When a gpstop -M fast is executed, all remaining queries on the master must complete before the "WAIT" timer expires. If these queries are not completed, they will be forcefully shut down. This could mean that queries are canceled before they finish replicating or before the replication is logged.

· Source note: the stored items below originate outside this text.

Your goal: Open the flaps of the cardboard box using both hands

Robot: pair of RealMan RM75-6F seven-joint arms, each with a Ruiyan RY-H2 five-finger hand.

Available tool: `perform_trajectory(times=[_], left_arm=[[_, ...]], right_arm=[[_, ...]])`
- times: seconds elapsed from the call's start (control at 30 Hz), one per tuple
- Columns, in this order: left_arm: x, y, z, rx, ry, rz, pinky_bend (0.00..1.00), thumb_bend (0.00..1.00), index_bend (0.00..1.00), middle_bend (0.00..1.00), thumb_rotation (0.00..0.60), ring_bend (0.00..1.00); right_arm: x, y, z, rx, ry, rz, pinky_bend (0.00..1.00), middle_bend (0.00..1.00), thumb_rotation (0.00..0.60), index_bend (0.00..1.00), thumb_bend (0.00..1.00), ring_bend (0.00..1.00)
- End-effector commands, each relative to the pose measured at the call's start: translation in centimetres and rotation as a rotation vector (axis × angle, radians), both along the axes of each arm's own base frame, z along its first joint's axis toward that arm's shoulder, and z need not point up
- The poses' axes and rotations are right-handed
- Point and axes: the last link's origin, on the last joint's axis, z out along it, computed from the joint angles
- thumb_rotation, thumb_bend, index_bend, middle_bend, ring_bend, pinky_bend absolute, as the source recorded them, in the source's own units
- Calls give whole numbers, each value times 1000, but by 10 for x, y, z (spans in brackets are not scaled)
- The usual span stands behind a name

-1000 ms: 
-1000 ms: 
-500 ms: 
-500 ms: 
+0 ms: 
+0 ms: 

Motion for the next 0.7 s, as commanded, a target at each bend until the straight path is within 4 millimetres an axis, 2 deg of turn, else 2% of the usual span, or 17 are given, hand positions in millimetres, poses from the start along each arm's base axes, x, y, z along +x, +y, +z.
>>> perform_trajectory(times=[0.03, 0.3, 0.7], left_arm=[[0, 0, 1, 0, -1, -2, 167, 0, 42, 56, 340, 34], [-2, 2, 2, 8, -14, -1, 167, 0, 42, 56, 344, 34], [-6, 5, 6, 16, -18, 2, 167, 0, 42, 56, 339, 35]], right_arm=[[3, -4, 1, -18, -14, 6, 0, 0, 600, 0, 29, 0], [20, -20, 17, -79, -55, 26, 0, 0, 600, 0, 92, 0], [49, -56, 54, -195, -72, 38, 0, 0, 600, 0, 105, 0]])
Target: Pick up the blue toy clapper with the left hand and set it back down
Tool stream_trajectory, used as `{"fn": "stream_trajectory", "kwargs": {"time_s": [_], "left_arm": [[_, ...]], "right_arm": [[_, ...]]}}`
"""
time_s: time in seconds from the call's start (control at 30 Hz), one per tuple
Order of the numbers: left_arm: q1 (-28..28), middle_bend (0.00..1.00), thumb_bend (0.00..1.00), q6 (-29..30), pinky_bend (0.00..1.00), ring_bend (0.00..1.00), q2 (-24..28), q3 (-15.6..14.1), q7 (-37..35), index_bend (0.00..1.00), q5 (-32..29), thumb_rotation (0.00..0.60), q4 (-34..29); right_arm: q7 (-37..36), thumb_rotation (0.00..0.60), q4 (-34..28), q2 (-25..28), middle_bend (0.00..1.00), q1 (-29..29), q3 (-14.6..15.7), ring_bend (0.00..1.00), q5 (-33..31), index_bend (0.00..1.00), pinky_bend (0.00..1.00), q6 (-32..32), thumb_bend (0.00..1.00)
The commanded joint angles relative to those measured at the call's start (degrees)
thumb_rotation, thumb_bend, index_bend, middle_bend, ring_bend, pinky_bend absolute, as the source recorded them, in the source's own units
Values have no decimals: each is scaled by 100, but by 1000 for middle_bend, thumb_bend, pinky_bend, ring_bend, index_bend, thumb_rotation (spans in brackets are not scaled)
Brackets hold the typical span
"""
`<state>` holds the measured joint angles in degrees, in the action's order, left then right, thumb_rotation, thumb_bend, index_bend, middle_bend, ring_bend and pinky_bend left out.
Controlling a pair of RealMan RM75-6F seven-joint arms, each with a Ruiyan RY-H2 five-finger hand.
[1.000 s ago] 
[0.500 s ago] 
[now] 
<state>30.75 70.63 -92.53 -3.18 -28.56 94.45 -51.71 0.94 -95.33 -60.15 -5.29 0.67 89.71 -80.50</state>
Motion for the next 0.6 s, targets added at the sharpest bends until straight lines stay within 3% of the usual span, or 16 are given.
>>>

The writer process will issue a SIGABORT, which will cause a core to be generated if it does not have the confirmation of completed mirror replication.
If you believe you have encountered this issue, please open a ticket with Pivotal Support.
A defect has been opened with Pivotal Engineering to address this issue.